» REQUIRED WORK
Your answer should reproduce every line of the material in which the word "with" occurs.

▬▬▬

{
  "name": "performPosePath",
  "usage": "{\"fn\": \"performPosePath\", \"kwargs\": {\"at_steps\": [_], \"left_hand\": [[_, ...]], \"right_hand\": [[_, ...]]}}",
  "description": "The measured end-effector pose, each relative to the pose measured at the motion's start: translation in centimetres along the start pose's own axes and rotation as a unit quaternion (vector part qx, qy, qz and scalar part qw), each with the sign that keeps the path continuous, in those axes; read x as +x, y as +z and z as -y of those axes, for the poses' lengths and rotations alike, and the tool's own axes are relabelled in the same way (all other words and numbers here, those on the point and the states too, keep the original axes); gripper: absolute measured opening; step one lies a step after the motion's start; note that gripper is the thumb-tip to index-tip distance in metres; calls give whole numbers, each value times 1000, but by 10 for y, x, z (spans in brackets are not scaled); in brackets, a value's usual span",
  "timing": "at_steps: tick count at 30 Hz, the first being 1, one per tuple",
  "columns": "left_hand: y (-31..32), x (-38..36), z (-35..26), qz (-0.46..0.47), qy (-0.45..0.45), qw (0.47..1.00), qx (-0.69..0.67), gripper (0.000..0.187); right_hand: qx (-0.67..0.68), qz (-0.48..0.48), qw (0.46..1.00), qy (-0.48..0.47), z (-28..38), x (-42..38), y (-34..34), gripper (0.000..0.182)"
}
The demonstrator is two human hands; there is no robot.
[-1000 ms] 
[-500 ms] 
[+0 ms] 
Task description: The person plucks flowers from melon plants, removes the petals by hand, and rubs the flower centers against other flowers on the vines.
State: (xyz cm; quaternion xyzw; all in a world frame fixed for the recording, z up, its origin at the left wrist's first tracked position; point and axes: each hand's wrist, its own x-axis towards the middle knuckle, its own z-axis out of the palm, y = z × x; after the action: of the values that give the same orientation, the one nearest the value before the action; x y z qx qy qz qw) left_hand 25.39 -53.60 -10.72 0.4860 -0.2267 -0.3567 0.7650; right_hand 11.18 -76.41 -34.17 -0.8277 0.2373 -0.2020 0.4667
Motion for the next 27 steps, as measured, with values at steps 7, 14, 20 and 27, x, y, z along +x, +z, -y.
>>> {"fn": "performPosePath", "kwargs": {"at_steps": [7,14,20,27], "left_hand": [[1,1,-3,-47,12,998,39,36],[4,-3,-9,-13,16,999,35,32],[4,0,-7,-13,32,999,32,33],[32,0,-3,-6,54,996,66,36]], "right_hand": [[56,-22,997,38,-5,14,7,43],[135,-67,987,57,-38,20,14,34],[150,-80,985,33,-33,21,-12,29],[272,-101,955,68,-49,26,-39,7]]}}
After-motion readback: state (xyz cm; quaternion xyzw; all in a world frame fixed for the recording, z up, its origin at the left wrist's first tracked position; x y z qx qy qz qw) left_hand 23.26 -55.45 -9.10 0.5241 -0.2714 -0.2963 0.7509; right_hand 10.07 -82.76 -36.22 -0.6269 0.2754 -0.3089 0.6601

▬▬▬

» EXPECTED ANSWER
  "description": "The measured end-effector pose, each relative to the pose measured at the motion's start: translation in centimetres along the start pose's own axes and rotation as a unit quaternion (vector part qx, qy, qz and scalar part qw), each with the sign that keeps the path continuous, in those axes; read x as +x, y as +z and z as -y of those axes, for the poses' lengths and rotations alike, and the tool's own axes are relabelled in the same way (all other words and numbers here, those on the point and the states too, keep the original axes); gripper: absolute measured opening; step one lies a step after the motion's start; note that gripper is the thumb-tip to index-tip distance in metres; calls give whole numbers, each value times 1000, but by 10 for y, x, z (spans in brackets are not scaled); in brackets, a value's usual span",
Motion for the next 27 steps, as measured, with values at steps 7, 14, 20 and 27, x, y, z along +x, +z, -y.

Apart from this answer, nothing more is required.